ASSIGNED TASK: Work through the data below and give the number of lines holding the word "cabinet", without any other text.

THE DATA:
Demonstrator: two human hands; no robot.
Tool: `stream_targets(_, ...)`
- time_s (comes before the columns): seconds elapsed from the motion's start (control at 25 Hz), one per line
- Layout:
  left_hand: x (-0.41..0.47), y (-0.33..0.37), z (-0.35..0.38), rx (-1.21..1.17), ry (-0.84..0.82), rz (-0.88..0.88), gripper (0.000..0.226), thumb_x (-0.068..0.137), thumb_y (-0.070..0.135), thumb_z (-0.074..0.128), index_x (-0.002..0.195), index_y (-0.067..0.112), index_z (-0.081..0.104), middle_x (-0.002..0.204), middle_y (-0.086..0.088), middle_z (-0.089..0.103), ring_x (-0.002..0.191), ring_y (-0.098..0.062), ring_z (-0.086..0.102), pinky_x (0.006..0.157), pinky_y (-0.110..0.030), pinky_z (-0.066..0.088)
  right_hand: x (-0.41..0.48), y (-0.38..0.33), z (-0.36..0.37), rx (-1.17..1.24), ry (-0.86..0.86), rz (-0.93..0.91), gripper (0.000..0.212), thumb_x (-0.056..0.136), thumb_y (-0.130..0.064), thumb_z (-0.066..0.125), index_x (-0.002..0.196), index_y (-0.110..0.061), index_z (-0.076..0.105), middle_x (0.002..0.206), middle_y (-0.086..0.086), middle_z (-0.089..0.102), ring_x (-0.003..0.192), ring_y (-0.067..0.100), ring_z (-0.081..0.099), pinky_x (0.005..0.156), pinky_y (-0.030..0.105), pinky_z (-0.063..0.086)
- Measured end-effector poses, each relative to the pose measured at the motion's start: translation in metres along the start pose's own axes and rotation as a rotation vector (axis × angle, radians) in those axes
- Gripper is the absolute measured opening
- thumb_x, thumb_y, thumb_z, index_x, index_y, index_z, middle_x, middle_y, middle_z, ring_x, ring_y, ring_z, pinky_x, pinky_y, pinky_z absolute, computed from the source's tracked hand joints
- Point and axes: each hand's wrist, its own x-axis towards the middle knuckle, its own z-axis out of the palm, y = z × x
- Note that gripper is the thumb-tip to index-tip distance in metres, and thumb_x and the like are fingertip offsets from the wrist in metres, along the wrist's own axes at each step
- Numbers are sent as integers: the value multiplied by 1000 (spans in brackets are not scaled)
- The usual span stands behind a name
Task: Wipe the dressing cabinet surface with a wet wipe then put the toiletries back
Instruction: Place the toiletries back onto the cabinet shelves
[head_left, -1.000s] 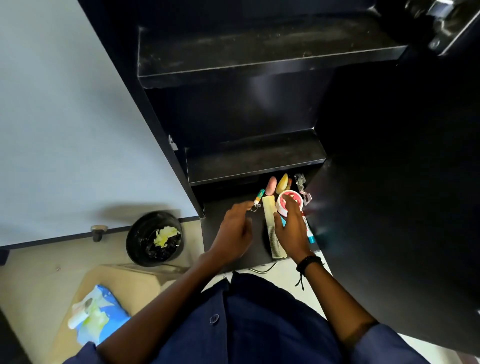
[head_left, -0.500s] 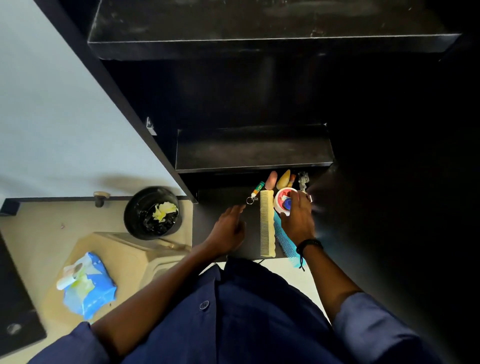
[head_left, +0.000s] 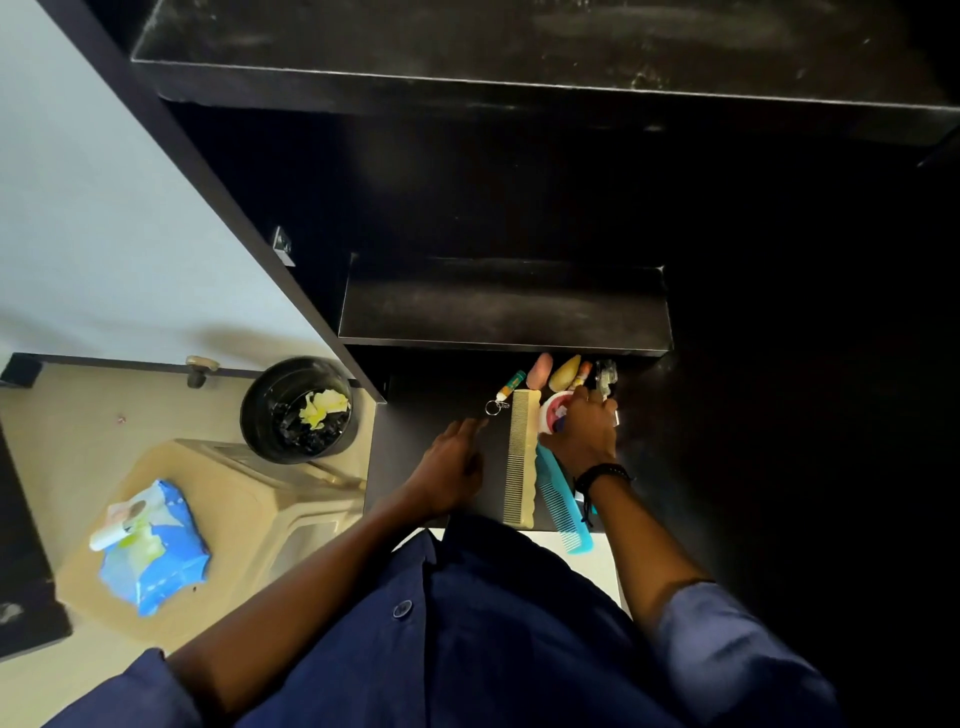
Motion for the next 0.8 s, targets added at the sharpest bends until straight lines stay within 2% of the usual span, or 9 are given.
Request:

ANSWER BOX: 2